> [How to complete this task]: Please transcribe the data below in full. Omit any picture you find in it.

> [Given data]:
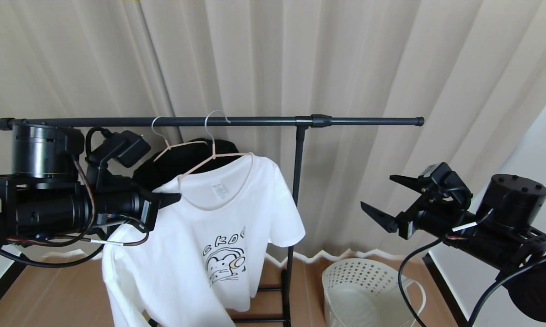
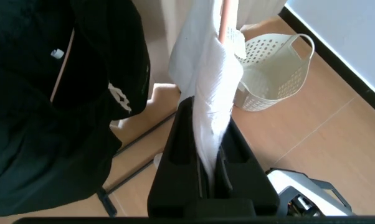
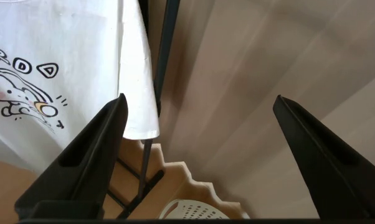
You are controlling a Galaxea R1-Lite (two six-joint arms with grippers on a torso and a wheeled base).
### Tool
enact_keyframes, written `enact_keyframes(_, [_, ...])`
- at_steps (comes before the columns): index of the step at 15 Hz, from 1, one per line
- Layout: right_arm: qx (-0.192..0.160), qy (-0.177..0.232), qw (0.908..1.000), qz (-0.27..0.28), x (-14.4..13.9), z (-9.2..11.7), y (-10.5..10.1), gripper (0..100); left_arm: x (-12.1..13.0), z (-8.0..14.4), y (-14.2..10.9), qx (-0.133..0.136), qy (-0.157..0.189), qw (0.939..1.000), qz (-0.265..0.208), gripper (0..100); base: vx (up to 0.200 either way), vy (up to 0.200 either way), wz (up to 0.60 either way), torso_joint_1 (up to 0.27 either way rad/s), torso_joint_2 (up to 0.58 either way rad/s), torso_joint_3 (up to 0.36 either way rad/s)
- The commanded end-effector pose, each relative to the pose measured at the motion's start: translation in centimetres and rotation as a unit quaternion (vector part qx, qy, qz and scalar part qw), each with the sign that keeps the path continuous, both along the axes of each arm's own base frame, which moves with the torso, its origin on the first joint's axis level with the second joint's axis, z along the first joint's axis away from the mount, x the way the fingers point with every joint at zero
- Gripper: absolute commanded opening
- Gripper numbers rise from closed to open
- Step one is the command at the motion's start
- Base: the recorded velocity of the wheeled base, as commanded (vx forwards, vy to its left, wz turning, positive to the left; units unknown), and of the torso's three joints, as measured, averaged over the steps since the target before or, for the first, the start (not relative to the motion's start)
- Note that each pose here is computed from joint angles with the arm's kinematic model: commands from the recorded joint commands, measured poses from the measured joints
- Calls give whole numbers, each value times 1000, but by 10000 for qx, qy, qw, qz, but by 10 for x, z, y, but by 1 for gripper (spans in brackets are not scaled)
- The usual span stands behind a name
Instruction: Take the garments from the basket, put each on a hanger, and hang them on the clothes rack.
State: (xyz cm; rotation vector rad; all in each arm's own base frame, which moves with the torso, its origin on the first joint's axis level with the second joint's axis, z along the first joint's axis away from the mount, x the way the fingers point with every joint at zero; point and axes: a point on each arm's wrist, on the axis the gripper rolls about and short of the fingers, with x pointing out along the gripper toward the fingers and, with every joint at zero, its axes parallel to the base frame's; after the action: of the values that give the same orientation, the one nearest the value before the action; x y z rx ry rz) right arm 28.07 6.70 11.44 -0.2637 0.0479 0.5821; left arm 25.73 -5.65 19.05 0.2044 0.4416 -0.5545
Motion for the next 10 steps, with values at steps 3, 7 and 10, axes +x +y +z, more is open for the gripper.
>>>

> [Result for this task]:
You are controlling a Galaxea R1-Lite (two six-joint arms with grippers on a torso and a wheeled base).
### Tool
enact_keyframes, written `enact_keyframes(_, [_, ...])`
- at_steps (comes before the columns): index of the step at 15 Hz, from 1, one per line
- Layout: right_arm: qx (-0.192..0.160), qy (-0.177..0.232), qw (0.908..1.000), qz (-0.27..0.28), x (-14.4..13.9), z (-9.2..11.7), y (-10.5..10.1), gripper (0..100); left_arm: x (-12.1..13.0), z (-8.0..14.4), y (-14.2..10.9), qx (-0.133..0.136), qy (-0.157..0.189), qw (0.939..1.000), qz (-0.265..0.208), gripper (0..100); base: vx (up to 0.200 either way), vy (up to 0.200 either way), wz (up to 0.60 either way), torso_joint_1 (up to 0.27 either way rad/s), torso_joint_2 (up to 0.58 either way rad/s), torso_joint_3 (up to 0.36 either way rad/s)
- The commanded end-effector pose, each relative to the pose measured at the motion's start: translation in centimetres and rotation as a unit quaternion (vector part qx, qy, qz and scalar part qw), each with the sign that keeps the path continuous, both along the axes of each arm's own base frame, which moves with the torso, its origin on the first joint's axis level with the second joint's axis, z along the first joint's axis away from the mount, x the way the fingers point with every joint at zero
- Gripper: absolute commanded opening
- Gripper numbers rise from closed to open
- Step one is the command at the motion's start
- Base: the recorded velocity of the wheeled base, as commanded (vx forwards, vy to its left, wz turning, positive to the left; units unknown), and of the torso's three joints, as measured, averaged over the steps since the target before or, for the first, the start (not relative to the motion's start)
- Note that each pose here is computed from joint angles with the arm's kinematic model: commands from the recorded joint commands, measured poses from the measured joints
- Calls give whole numbers, each value times 1000, but by 10000 for qx, qy, qw, qz, but by 10 for x, z, y, but by 1 for gripper (spans in brackets are not scaled)
- The usual span stands behind a name
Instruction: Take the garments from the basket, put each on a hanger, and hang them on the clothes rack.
State: (xyz cm; rotation vector rad; all in each arm's own base frame, which moves with the torso, its origin on the first joint's axis level with the second joint's axis, z along the first joint's axis away from the mount, x the way the fingers point with every joint at zero; point and axes: a point on each arm's wrist, on the axis the gripper rolls about and short of the fingers, with x pointing out along the gripper toward the fingers and, with every joint at zero, its axes parallel to the base frame's; after the action: of the values that give the same orientation, the one nearest the value before the action; x y z rx ry rz) right arm 28.07 6.70 11.44 -0.2637 0.0479 0.5821; left arm 25.73 -5.65 19.05 0.2044 0.4416 -0.5545
Motion for the next 10 steps, with values at steps 3, 7 and 10, axes +x +y +z, more is open for the gripper.
>>>

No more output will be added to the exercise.